In light of the news of Abercrombie & Fitch marketing a push-up, padded bikini top to children as young as age seven and Wal-mart’s announcement that they are introducing a line of make-up for 8-12 year old girls, I thought it was time to write about ‘tween fashion and parenting/caretakers dealing with appropriate dress at this stage.

As children hit the ‘tween years, a little more freedom of choice and expression can be given. If it’s rude, it shouldn’t be on their shirt. At this age a lot of “fashion” is about fitting in. That’s fine as long as it’s not taken too far. Teenagers can wear clothes that follow the current popular style without compromising their level of self-respect.

It doesn’t matter if they spend their own money on an outfit or not. It’s about the parent/caretaker “advising” them and creating the boundaries. You are giving you ‘tween the responsibility to execute the values you taught them. If they don’t use good judgment when executing this, they should not be able to use their own money and the item should be taken away.

It’s up to you as their parent/guardian to teach them what is and isn’t appropriate by pointing out specific things on characters on TV, in the media, and music videos, and discussing it with them. Speak to them about how the body is beautiful and they should be proud of it and embrace it, but also how there is a limit to that and beyond being appropriate, there is also promiscuity in the world. Just because it’s on the catwalk, doesn’t mean it’s wearable on the street.

Don’t be biased between male and female, there are limits for boys as well. For instance, they should NOT be wearing their pants on their bums or adult slogans on their shirts!

For both young females and males at this stage, it’s also important to stress to them every one is an individual. Fashion isn’t always about following the trends, it’s about leading with some of your own as well. Some of the most important, smart, iconic, and successful people in this world are tops at what they do because they did something unique and different. They are leaders, not followers. This is a lesson that extended beyond fashion and into everyday life.

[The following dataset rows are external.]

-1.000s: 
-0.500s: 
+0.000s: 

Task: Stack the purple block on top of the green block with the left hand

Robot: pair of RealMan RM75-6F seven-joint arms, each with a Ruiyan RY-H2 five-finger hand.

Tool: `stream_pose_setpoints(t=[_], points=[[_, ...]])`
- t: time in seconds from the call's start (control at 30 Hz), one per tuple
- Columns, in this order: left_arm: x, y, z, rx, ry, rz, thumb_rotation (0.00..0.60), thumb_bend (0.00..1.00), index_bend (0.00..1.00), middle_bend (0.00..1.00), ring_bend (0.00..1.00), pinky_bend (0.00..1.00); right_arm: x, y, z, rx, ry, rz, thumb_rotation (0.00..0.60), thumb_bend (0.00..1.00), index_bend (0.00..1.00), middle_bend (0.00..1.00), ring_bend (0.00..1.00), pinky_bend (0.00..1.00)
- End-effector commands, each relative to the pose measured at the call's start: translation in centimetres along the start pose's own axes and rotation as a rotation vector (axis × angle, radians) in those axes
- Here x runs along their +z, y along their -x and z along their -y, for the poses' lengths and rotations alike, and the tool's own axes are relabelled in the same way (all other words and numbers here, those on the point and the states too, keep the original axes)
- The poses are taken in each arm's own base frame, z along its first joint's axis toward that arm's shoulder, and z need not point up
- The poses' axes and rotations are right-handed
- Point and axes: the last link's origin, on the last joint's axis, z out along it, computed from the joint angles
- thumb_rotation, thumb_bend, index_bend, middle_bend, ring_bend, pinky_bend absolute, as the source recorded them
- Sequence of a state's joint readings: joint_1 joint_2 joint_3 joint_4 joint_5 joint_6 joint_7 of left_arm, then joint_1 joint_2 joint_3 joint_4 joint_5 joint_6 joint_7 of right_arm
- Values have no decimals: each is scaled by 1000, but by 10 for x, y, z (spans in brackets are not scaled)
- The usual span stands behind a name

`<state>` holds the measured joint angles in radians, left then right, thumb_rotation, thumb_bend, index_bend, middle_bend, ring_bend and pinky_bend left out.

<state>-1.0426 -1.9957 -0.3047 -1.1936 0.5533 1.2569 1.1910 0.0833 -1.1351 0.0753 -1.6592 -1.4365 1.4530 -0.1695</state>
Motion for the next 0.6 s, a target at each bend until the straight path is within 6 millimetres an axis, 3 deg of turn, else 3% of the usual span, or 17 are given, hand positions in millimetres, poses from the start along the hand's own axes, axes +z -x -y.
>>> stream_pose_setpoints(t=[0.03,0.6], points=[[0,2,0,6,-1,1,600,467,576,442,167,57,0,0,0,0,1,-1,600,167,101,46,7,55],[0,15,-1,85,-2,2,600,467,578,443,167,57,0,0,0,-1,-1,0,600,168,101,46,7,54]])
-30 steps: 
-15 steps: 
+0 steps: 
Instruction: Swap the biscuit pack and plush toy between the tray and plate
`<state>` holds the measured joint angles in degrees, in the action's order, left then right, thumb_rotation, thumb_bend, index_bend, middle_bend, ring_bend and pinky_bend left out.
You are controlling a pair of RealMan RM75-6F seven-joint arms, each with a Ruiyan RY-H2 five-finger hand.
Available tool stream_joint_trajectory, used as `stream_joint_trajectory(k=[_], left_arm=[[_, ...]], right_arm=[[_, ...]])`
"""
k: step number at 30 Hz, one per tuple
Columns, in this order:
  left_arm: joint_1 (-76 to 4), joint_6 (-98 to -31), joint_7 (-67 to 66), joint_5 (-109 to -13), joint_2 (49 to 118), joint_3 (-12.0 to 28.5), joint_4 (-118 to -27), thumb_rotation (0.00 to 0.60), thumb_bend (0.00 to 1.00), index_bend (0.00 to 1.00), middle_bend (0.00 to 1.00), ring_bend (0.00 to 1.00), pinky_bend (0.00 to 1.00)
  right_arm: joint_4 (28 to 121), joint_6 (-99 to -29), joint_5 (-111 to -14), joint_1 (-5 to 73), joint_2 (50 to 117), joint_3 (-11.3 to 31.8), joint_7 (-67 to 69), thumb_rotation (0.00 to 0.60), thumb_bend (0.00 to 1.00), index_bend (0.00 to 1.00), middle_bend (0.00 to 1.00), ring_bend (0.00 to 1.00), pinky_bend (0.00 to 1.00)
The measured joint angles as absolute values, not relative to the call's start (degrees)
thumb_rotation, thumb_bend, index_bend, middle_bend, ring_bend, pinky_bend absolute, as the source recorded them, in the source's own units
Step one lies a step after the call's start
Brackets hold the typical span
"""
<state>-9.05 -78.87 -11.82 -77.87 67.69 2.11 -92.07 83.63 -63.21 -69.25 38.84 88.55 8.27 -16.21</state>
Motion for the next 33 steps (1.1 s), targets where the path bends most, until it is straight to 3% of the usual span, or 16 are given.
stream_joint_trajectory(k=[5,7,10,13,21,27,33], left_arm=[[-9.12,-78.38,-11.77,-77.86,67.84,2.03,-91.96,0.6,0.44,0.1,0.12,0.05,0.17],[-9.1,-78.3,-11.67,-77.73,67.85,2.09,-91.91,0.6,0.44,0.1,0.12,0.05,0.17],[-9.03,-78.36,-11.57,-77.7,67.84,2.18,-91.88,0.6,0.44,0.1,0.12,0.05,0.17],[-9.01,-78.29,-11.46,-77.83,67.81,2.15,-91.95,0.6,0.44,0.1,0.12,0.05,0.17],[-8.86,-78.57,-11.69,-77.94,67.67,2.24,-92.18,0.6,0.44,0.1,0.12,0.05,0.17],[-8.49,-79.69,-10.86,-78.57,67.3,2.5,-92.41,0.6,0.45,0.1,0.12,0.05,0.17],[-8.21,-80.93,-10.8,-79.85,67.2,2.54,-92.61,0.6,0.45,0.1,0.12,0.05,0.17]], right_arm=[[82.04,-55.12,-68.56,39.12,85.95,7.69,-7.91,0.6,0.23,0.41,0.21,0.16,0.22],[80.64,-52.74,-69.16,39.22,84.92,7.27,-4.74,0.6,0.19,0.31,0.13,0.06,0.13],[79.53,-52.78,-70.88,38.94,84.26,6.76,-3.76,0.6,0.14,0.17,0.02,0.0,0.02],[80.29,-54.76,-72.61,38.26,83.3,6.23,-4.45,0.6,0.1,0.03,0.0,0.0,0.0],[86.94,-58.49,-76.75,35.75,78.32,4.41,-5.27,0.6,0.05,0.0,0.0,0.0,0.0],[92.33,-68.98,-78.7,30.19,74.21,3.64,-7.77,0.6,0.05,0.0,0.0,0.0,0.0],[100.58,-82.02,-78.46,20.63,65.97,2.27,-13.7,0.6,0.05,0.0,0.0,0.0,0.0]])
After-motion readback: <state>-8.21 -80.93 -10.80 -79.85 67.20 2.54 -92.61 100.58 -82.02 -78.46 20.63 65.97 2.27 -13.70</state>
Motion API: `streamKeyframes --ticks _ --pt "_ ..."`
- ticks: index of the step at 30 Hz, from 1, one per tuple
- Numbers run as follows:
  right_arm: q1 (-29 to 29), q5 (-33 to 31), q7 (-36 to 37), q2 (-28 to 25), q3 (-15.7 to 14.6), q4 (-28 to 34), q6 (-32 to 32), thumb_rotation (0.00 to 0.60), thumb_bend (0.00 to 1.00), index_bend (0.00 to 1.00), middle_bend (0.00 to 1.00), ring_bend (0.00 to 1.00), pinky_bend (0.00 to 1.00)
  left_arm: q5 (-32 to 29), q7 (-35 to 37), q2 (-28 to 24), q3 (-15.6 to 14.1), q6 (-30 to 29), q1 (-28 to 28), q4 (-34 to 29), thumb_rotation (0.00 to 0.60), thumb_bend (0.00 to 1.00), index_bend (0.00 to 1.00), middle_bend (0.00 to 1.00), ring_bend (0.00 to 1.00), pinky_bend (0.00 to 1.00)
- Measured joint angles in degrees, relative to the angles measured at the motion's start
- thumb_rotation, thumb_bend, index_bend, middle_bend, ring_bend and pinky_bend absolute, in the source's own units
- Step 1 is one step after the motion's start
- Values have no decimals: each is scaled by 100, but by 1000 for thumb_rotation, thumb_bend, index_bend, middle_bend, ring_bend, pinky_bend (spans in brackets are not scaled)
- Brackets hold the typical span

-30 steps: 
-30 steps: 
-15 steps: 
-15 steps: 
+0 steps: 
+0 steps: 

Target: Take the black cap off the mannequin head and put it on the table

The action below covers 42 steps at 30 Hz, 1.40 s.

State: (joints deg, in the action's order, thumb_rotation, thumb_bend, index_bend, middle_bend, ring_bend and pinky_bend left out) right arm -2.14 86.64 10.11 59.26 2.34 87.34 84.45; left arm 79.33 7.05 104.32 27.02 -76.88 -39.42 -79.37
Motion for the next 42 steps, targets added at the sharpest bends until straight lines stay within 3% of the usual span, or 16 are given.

Respect is the key message when dealing with the attire of both ‘tween boys and girls. Start teaching them respect when they’re young and carry through with that message, along with your family’s morals and values, as they grow. You may encounter a little push-and pull or a period of “feeling their oats,” but ultimately, if you’ve laid the groundwork early, a little guidance during this time will likely be all they need.